PROVIDED ENTRIES: Begin

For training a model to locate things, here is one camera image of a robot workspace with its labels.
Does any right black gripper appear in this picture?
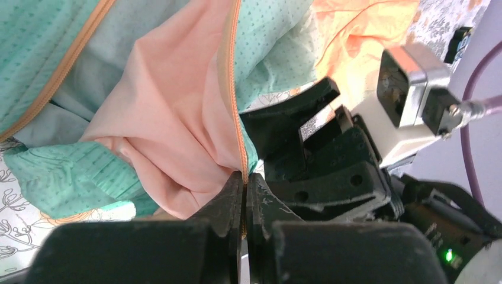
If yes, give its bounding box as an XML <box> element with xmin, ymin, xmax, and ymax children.
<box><xmin>240</xmin><ymin>77</ymin><xmax>404</xmax><ymax>221</ymax></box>

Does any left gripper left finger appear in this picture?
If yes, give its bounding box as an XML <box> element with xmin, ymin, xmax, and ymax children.
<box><xmin>25</xmin><ymin>172</ymin><xmax>243</xmax><ymax>283</ymax></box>

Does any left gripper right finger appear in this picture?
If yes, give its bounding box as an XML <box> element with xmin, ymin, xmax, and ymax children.
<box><xmin>246</xmin><ymin>173</ymin><xmax>448</xmax><ymax>283</ymax></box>

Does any orange and teal jacket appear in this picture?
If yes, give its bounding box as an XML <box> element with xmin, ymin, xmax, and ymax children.
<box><xmin>1</xmin><ymin>1</ymin><xmax>419</xmax><ymax>219</ymax></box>

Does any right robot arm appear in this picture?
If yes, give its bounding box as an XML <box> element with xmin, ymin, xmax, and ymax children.
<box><xmin>241</xmin><ymin>78</ymin><xmax>501</xmax><ymax>283</ymax></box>

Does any floral patterned table mat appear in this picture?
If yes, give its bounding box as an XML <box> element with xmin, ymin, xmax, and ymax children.
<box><xmin>1</xmin><ymin>1</ymin><xmax>489</xmax><ymax>277</ymax></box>

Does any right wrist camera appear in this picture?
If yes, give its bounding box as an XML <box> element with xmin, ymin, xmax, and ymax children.
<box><xmin>354</xmin><ymin>43</ymin><xmax>463</xmax><ymax>168</ymax></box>

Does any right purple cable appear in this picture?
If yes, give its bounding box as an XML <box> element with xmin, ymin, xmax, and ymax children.
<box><xmin>447</xmin><ymin>39</ymin><xmax>502</xmax><ymax>208</ymax></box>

PROVIDED ENTRIES: End

WHAT THIS TASK INVOLVES |
Every line of the data that includes the word "appear" should be copied.

REPLY TO THE TASK |
Does any right black gripper appear in this picture?
Does any left gripper left finger appear in this picture?
Does any left gripper right finger appear in this picture?
Does any orange and teal jacket appear in this picture?
Does any right robot arm appear in this picture?
Does any floral patterned table mat appear in this picture?
Does any right wrist camera appear in this picture?
Does any right purple cable appear in this picture?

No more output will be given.